Long-term rhythm, not rate, control may prolong life with AF
MedWire News: Rhythm control therapy for atrial fibrillation (AF) may improve survival rates compared with rate control therapy when used long term, show study results published in the Archives of Internal Medicine.
While patients treated with either type of drug had similar mortality rates within 4 years of treatment initiation, by 8 years, the mortality rate had dropped by almost a quarter among rhythm control- compared with rate control-treated patients, say the researchers.
The reduction in risk for death was even more pronounced in patients who had maintained the treatment they were initially assigned to, indicating that "the use of rhythm control therapy may be beneficial for patients with AF in whom antiarrhythmic drugs are effective and well tolerated."
"The results suggest that the development of antiarrthymic drugs with fewer adverse effects but retained or improved efficiency may result in important gains in the survival of patients with AF," suggest Louise Pilote (Royal Victoria Hospital in Montreal, Quebec, Canada) and co-authors.
Their study included 26,130 Canadian patients aged at least 66 years old who were newly diagnosed with AF during hospitalization between 1999 and 2007. All initiated treatment within 7 days of discharge.
A total of 24.5% initiated rhythm control treatment, with amiodarone (51.0%) and sotalol (24.0%) the most common prescriptions.
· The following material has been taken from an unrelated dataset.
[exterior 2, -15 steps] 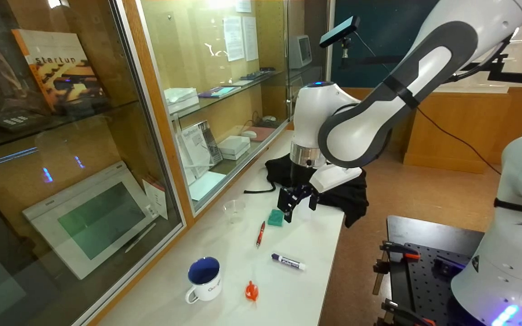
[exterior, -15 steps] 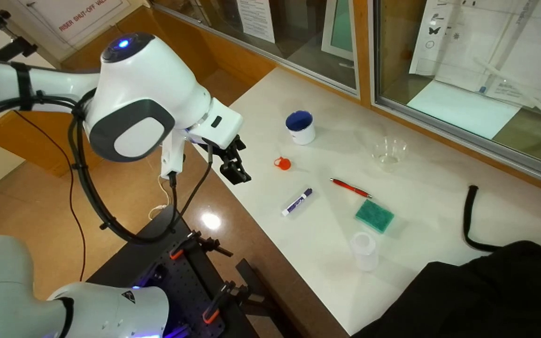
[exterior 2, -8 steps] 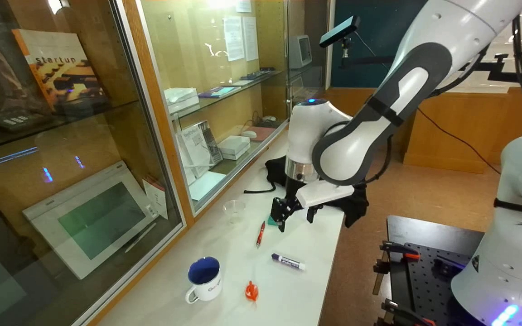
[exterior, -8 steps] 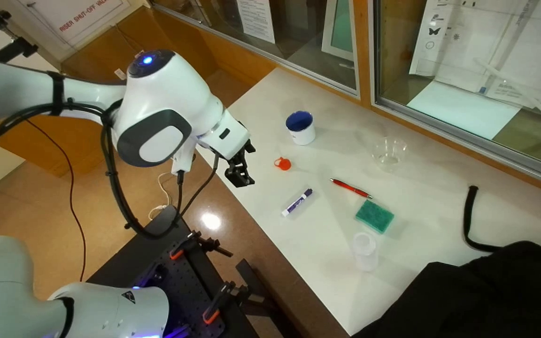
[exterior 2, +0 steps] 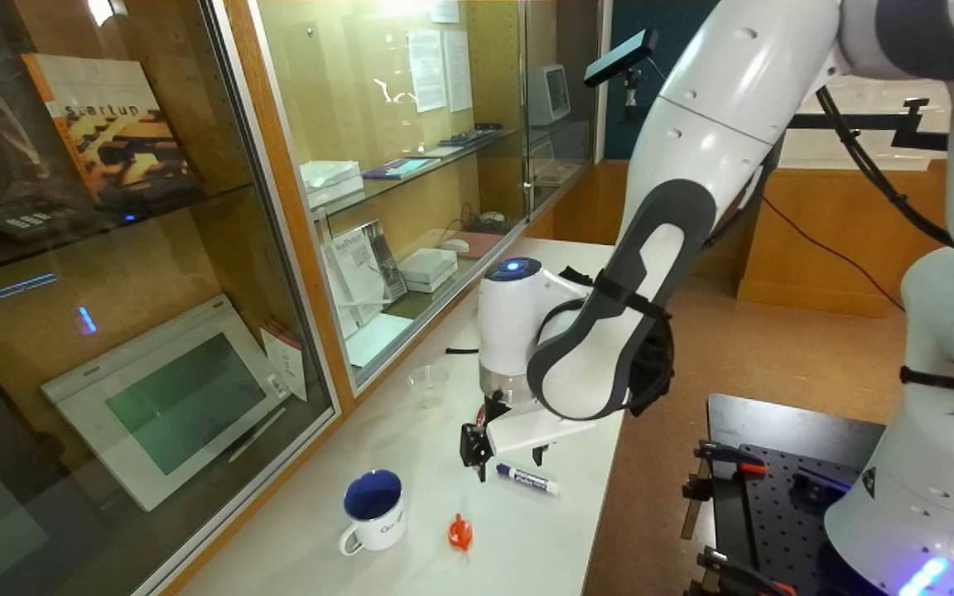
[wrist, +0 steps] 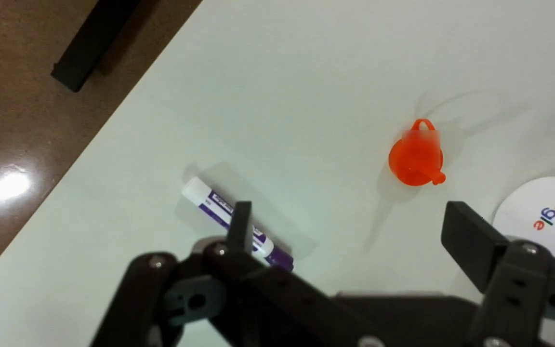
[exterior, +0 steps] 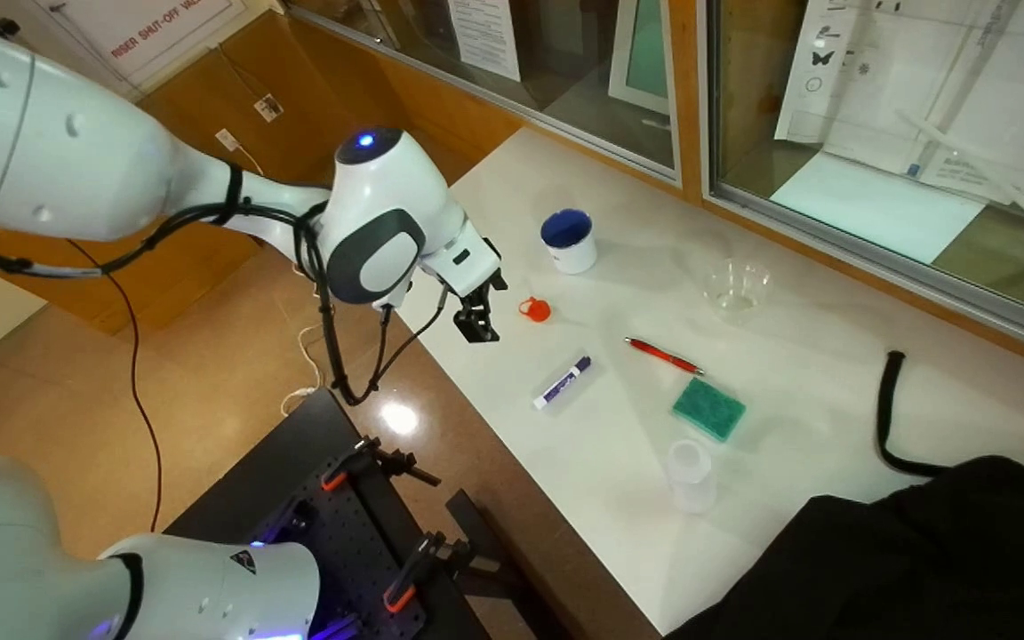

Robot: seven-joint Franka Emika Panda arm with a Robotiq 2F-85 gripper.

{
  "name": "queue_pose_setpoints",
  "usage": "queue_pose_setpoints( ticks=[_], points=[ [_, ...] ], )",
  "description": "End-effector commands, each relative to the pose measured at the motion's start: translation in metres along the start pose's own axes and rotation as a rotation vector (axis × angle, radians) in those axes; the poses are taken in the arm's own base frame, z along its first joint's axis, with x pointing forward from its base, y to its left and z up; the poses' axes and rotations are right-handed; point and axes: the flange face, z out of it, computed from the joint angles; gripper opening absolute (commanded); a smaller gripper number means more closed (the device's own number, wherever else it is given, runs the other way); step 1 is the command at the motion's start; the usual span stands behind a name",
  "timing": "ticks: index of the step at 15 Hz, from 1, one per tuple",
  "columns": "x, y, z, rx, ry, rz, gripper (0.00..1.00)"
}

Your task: Pick up the orange lid and close the bottle

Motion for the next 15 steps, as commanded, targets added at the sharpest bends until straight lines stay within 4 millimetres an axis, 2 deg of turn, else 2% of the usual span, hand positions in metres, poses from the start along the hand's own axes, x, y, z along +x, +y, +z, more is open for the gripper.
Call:
queue_pose_setpoints(
  ticks=[1, 8, 15],
  points=[
    [0.013, -0.026, 0.026, -0.006, 0.002, -0.011, 1.00],
    [0.025, -0.053, 0.061, 0.003, -0.015, -0.053, 1.00],
    [0.016, -0.072, 0.083, 0.010, -0.042, -0.091, 1.00]
  ],
)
Beta-blockers (56.0%), digoxin (40.0%), and/or calcium-channel blockers (30%) were the most common rate-control drugs prescribed.
After a short-term increase in mortality among rhythm control-treated patients, mortality rates were comparable between groups for the first 3 years after treatment initiation.
By contrast, after 5 years posttreatment, Pilote and colleagues found a steady decrease in mortality among rhythm control-treated patients.
Specifically, the risk for mortality among rhythm control patients was 7% and 3% higher at 6 months and 1 year, respectively, versus rate control patients, whereas it was 5%, 11%, and 23% less than rate control patients after 3, 5, and 8 years of treatment.
After accounting for treatment crossover, the research team found that long-term mortality reduction was even higher for patients who initiated and maintained rhythm control therapy. The risk for mortality at 5 and 8 years was 24% and 39% less in the rhythm than the rate control group.
While recent trials have indicated no difference in mortality rates between the two therapy types, Pilote and co-researchers believe this could be because patients who participate in trials are not representative of patients in the general population, which is represented in their study.